Financing the project was so challenging, it pushed the government to consider separating the National Authority for Tunnels from the National Railways Authority. Making it its own independent authority was meant to cut reliance on government financing and maintain its operations, to cover operating expenses, which Transport Minister Kamel El Wazir said ran at around EGP 8 bn.

Meanwhile, work has already started on the monorail project: OC, Bombardier, and Arab Contractors have broken ground on the USD 4.5 bn new administrative capital monorail project, which will connect East Cairo, from Adly Mansour station, to the new capital. The consortium will design, build, supply, and operate the lines, which will link 6th of October City to Giza and Nasr City to the new administrative capital. They’ll be responsible for the operation and maintenance of both lines for 30 years. Bombardier has reportedly been planning to begin manufacturing rolling stock for the two planned monorails this month.

To cut the costs of all rail projects, the Transport Ministry will work with international companies to establish a new factory that will manufacture electric and monorail train cars and spare parts for the nation’s railways and metro lines.
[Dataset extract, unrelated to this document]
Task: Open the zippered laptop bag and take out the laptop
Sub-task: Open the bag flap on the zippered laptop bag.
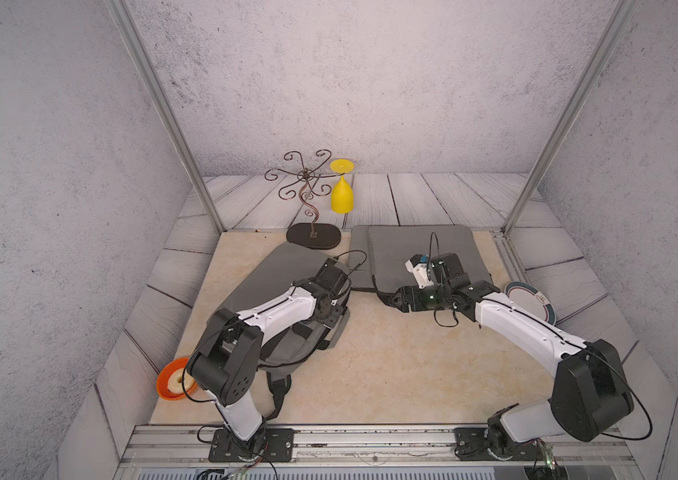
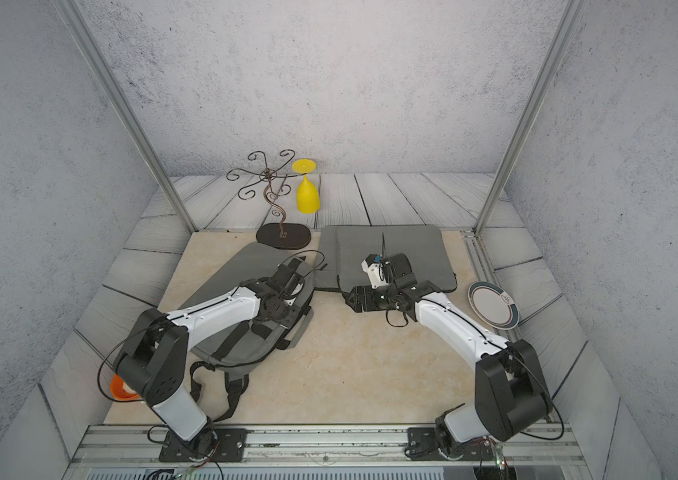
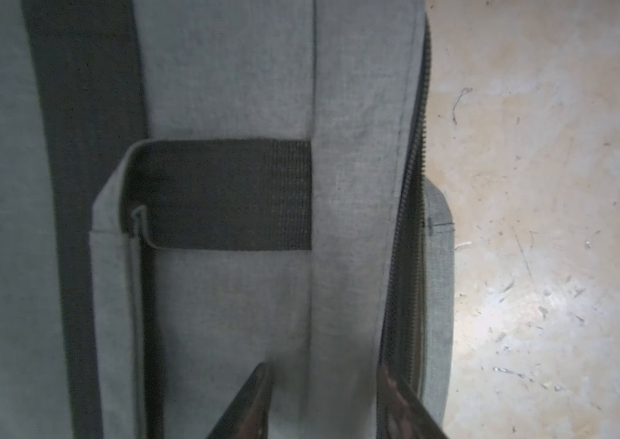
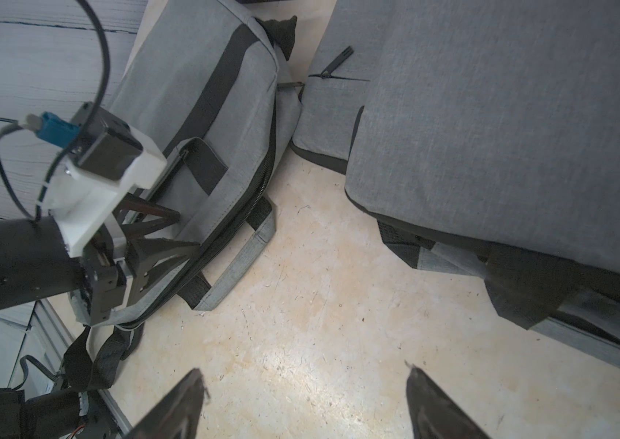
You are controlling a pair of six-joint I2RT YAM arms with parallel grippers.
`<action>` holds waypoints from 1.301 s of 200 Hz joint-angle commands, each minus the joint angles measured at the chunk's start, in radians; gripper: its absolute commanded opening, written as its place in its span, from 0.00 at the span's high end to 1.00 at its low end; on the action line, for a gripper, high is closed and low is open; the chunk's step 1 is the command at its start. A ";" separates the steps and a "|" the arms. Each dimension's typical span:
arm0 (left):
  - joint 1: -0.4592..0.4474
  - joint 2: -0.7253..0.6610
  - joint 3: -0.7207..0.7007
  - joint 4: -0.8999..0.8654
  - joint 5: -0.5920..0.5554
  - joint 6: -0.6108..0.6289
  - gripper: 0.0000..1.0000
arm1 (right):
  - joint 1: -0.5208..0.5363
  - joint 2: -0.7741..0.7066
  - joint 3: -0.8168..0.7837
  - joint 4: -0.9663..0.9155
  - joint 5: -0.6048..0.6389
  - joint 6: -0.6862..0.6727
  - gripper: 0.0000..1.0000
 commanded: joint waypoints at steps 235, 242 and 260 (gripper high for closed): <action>0.151 -0.173 0.367 -0.276 0.094 -0.162 1.00 | 0.198 0.437 0.054 0.738 -0.121 0.741 0.33; 0.157 -0.176 0.368 -0.274 0.103 -0.169 1.00 | 0.213 0.466 0.072 0.747 -0.112 0.754 0.34; 0.172 -0.178 0.373 -0.272 0.125 -0.187 1.00 | 0.254 0.547 0.106 0.815 -0.105 0.812 0.36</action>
The Suez Canal Economic Zone (SCZone) and the Sovereign Fund of Egypt (SFE) have been in talks with the ministry to set up the plant.
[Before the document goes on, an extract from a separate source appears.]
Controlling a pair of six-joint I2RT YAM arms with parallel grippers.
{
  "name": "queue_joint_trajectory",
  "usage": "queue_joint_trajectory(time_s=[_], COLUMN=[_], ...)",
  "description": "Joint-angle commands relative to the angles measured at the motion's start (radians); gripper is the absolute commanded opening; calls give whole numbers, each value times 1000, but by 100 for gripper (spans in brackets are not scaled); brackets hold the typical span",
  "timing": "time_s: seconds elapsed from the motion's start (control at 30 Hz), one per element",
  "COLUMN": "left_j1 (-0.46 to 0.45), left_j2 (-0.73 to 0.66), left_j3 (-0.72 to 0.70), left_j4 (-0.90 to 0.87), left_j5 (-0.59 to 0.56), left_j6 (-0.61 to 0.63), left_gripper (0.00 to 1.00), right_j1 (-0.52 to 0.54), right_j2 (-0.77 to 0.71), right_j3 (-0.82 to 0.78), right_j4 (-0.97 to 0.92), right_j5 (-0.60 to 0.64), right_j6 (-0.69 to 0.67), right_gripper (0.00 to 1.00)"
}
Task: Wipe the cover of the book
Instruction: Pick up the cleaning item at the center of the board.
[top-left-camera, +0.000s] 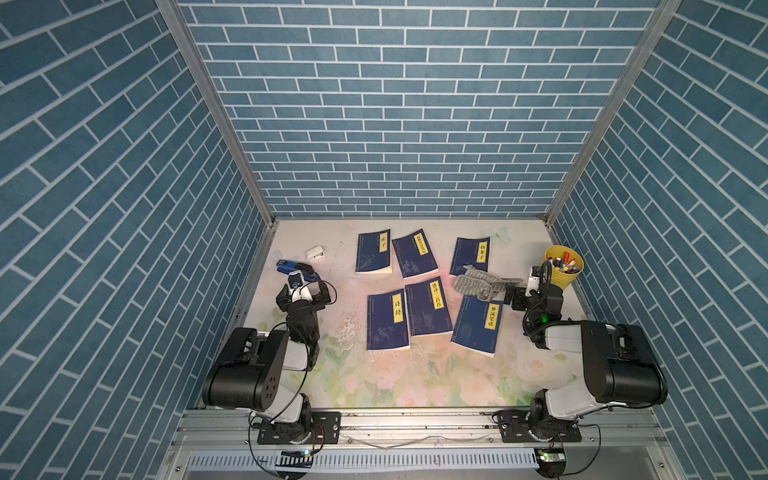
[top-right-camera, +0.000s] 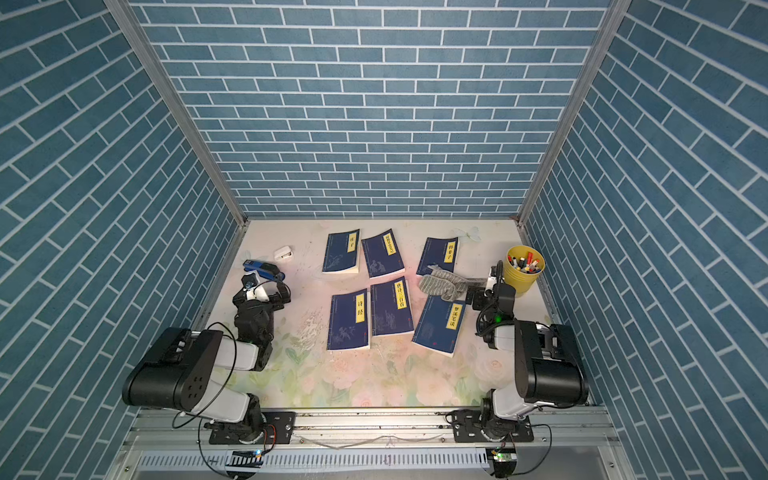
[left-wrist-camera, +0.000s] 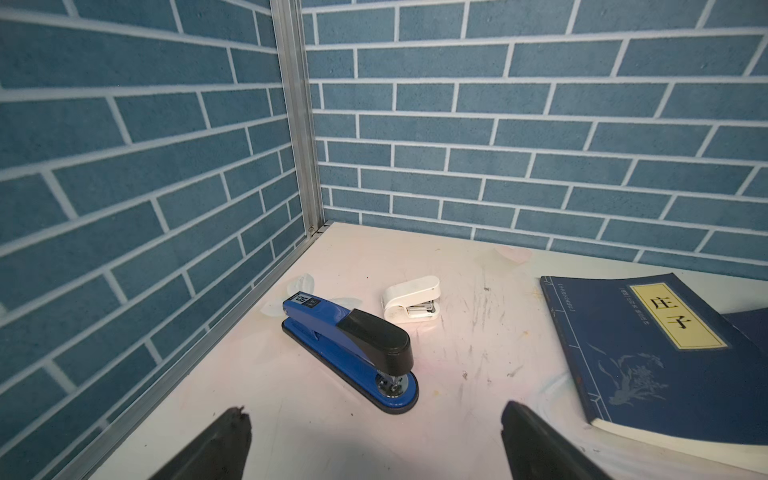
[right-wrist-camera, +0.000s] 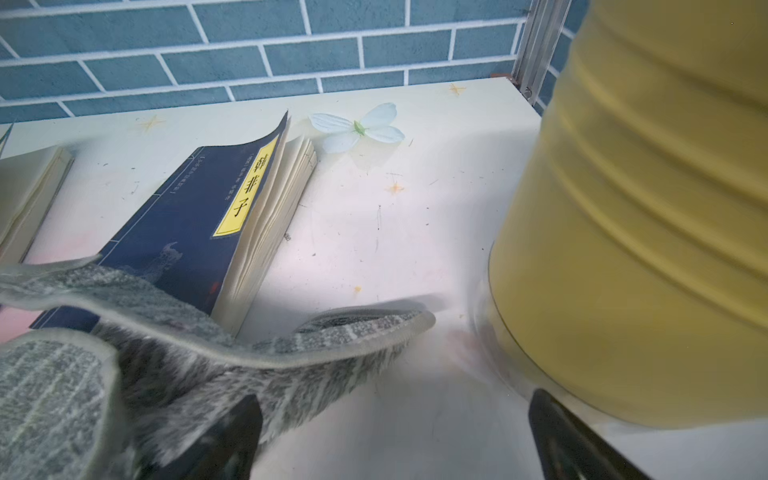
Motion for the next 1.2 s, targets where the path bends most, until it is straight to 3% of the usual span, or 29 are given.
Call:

This plant will not only serve Cairo but would rather help Egypt in its endeavor to overhaul the entire railway system. As we noted in an earlier Hardhat report, the government has earmarked EGP 141 bn to spend on a much-needed overhaul for the country’s railway system through 2022. The plan, which hopes to serve 2 mn travelers and commuters per day by 2022, relies on upgrading the current railway infrastructure, developing new lines, and buying new locomotives and rolling stock.

In the beginning, it was mostly foreigners vying for the metro: The first metro line was inaugurated in 1989, according to the National Authority for Tunnels. Arab Contractors was then the only Egyptian company participating in the construction, along with seven French companies, headed by Interinfera.

But with the greenlight for the second line, more Egyptian companies wanted in: Orascom Construction has been involved in building the Greater Cairo Metro network since 1989 when the company started laying track for Phase 1A&B of Line 2. Across the past 30 years, the company partnered with key international players including Vinci, Bouygues, Alstom and Thales — among others, OC tells Enterprise.

And now, Egyptian players are taking the lead: Through these strategic partnerships, Arab Contractors and OC have effectively gained the global know-how needed to execute the full scope of a project of this magnitude. What started as an international collaboration allowed OC to fully deliver the entire line 3 phase 4B project on time with more than 560 engineers and 4,600 workers who operated 390 machines over 38 mn hours of work in four years, according to Youm7. The company is now involved in all phases of Cairo Metro under construction, including the civil and electromechanical works for Line 3 Phase 3, which includes 15 stations (8 underground stations, 5 elevated stations and 2 at grade stations), annex structures, stabling area and light repair workshop, with total length of 17.7 km from Attaba to Kit Kat Station, then diverges into two branches serving Imbaba and Mohandeseen through to Cairo University.